*Exercise description*
Leaving the pictures aside, transcribe every line below exactly.

*** Given information Section Begins ***

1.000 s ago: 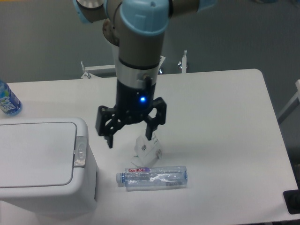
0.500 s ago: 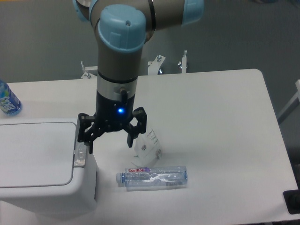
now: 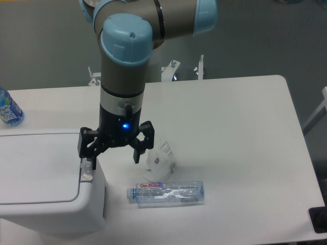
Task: Open the trash can
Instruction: 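Push the trash can lid open with the gripper fingers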
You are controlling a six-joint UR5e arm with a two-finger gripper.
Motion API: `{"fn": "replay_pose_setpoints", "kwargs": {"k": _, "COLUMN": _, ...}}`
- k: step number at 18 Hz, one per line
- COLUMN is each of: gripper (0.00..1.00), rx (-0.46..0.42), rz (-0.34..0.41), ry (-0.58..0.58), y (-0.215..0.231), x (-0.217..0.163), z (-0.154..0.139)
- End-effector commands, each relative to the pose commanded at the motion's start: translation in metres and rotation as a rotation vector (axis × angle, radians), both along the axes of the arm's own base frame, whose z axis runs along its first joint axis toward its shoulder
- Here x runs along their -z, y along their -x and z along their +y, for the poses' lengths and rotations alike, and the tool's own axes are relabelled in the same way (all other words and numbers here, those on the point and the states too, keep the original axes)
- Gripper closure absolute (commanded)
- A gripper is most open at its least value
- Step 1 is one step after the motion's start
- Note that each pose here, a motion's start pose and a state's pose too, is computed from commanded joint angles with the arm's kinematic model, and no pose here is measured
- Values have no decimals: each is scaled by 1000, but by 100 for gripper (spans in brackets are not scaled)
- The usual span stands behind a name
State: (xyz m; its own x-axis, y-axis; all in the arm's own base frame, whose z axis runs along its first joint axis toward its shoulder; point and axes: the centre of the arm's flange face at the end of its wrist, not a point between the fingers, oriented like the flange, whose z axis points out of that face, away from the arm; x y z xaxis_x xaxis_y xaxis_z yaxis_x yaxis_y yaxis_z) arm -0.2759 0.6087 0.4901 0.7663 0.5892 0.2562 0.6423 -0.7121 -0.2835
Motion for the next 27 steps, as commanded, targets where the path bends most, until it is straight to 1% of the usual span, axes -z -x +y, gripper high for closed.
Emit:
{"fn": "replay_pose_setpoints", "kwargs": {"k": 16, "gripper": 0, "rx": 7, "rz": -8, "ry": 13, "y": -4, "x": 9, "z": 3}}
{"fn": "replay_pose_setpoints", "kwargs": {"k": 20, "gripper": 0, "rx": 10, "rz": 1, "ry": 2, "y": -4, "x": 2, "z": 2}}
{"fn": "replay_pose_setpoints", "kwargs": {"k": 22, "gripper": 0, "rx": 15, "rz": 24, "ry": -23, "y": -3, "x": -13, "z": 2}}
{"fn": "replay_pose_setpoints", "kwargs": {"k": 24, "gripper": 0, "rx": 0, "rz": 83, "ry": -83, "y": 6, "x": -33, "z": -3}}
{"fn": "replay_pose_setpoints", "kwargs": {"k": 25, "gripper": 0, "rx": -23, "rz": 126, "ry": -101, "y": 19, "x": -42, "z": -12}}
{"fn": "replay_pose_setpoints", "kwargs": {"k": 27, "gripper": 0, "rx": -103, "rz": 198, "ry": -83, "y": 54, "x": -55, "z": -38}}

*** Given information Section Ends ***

*Task result*
1.000 s ago: 
0.500 s ago: 
now: 
Task: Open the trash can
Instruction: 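Push the trash can lid open with the gripper fingers
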You are controlling a six-joint UR5e arm with a two-finger gripper.
Motion API: `{"fn": "replay_pose_setpoints", "kwargs": {"k": _, "COLUMN": _, ...}}`
- k: step number at 18 Hz, one per line
- COLUMN is each of: gripper (0.00..1.00), rx (-0.46..0.42), rz (-0.34..0.41), ry (-0.58..0.58), y (-0.215..0.231), x (-0.217..0.163), z (-0.154..0.139)
- End-effector commands, each relative to the pose commanded at the motion's start: translation in metres and rotation as a rotation vector (axis × angle, radians), both along the axes of the arm's own base frame, whose z axis runs along its first joint axis toward its shoulder
- Here x runs along their -z, y along their -x and z along their +y, for the poses' lengths and rotations alike, and the tool's own axes are relabelled in the same way (all other words and numbers here, those on the point and the states too, keep the original axes)
- Gripper closure absolute (commanded)
- A gripper is most open at its least value
- Step 1 is one step after the motion's start
- Note that each pose here, a motion's start pose and a state's pose too, is computed from commanded joint angles with the arm's kinematic model, and no pose here is measured
- Values have no decimals: each is scaled by 1000, but by 100 for gripper (spans in brackets are not scaled)
- The usual span stands behind a name
State: (xyz m; its own x-axis, y-axis; all in the arm's own base frame, whose z axis runs along its first joint axis toward its shoulder; point and axes: the centre of the arm's flange face at the end of its wrist, not a point between the fingers, oriented like the flange, whose z axis points out of that face, away from the arm; x y z xaxis_x xaxis_y xaxis_z yaxis_x yaxis_y yaxis_z) arm -0.2759 0.6087 0.4901 0.7663 0.5892 0.2562 0.6423 -0.7121 -0.2835
Motion for the next 27 steps, as commanded, targets where the path bends most, until it is straight to 1% of the usual span, axes -z -x +y, gripper high for closed.
Emit:
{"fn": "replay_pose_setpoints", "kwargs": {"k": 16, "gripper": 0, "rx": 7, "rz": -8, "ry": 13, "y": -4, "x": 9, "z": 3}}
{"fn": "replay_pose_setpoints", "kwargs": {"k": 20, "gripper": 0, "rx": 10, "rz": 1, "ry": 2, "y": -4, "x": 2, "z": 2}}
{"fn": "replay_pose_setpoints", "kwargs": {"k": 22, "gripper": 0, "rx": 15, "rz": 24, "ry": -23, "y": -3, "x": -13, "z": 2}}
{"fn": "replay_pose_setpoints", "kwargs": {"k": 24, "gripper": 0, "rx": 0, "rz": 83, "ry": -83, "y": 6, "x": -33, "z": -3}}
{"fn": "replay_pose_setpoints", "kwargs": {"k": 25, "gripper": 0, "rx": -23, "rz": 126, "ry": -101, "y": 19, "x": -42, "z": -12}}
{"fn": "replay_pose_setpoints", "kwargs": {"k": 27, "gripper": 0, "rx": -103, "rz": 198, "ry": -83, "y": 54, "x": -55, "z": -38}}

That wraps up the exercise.